Assume rules can change mid-season. Size positions so you can eat an early settlement or a forced exit without blowing up your stack.
For ongoing coverage, practical explainers, and on-chain angles when they matter, Crypto Daily tracks these policy turns and how they hit real users and liquidity providers. If you need the day-to-day pulse without the noise, start here: Crypto Daily.
Frequently Asked Questions
Is the EU banning all prediction markets for retail users?
No. ESMA’s statement targets event contracts that qualify as financial instruments under MiFID II. For those, marketing, distribution, or sale to retail clients is prohibited due to existing binary-options measures. Entertainment-style markets may fall under national gambling regimes, which is a separate track.
Can Kalshi or Polymarket keep serving EU retail customers?

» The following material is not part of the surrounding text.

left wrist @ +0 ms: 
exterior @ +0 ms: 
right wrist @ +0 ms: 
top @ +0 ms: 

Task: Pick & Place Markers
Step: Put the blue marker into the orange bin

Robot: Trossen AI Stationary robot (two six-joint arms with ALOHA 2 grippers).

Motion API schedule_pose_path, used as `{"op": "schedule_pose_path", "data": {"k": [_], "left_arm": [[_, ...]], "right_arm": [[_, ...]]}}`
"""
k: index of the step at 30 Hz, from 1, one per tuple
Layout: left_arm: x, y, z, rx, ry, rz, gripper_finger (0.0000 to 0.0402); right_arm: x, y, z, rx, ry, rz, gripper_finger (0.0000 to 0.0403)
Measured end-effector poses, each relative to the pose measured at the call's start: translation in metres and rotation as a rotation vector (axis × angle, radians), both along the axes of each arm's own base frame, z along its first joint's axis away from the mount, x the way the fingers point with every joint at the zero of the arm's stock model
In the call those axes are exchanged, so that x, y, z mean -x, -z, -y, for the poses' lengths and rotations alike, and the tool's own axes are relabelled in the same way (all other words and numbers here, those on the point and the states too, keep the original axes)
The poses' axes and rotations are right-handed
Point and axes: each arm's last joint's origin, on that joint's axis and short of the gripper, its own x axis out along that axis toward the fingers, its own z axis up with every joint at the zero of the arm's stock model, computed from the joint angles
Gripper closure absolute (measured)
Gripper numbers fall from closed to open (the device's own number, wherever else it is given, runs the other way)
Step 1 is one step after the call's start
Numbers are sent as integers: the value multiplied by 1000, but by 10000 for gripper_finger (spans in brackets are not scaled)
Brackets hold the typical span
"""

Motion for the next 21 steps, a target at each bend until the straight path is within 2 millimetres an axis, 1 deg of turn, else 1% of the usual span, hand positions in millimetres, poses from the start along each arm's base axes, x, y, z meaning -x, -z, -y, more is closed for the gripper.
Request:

Not for any markets that meet the financial-instrument definition. Expect tighter geofencing, category restrictions, and a tilt toward professional or institutional accounts. Platforms may continue to offer non-financial markets where national gambling rules allow, subject to licensing.
Why does the U.S. look more permissive right now?
The CFTC’s June 10 notice laid out categories for sports/event contracts, including explicit disallowances. That’s a route toward clarity rather than a blanket retail ban, though state-level frictions like Kentucky’s excise tax show the U.S. isn’t uniform.
What happens to open positions if a venue changes access midstream?
Policies vary. Some venues settle early at last traded or fair-value marks, others restrict new orders but let existing positions run. Read the venue’s terms; if you’re in the EU and the contract is a financial instrument, expect conservative handling or offboarding pressure.
Could platforms repackage markets to dodge MiFID II?
They can try to redesign underlyings and payoff structures, but if the instrument walks and talks like a derivative tied to Annex I references, regulators will likely keep it inside MiFID. A shift toward licensed gambling-style markets is more plausible than clever loopholes.
Is this the end of retail prediction markets in Europe?
No, but it’s the end of the easy phase. We’ll likely see a split: institutional hedging under MiFID, and licensed, entertainment-first markets at the national level. Everything else faces rising enforcement risk, especially after the nine-regulator cooperation pledge.
What’s the smartest near-term move for EU-based users?
Know your venue, know the category. If it’s a financial-instrument market, expect the door to close for retail. Avoid VPN workarounds that breach terms, and be prepared for changes to fees, limits, and settlement policies as platforms adjust.
Disclaimer: This article is provided for informational purposes only. It is not offered or intended to be used as legal, tax, investment, financial, or other advice.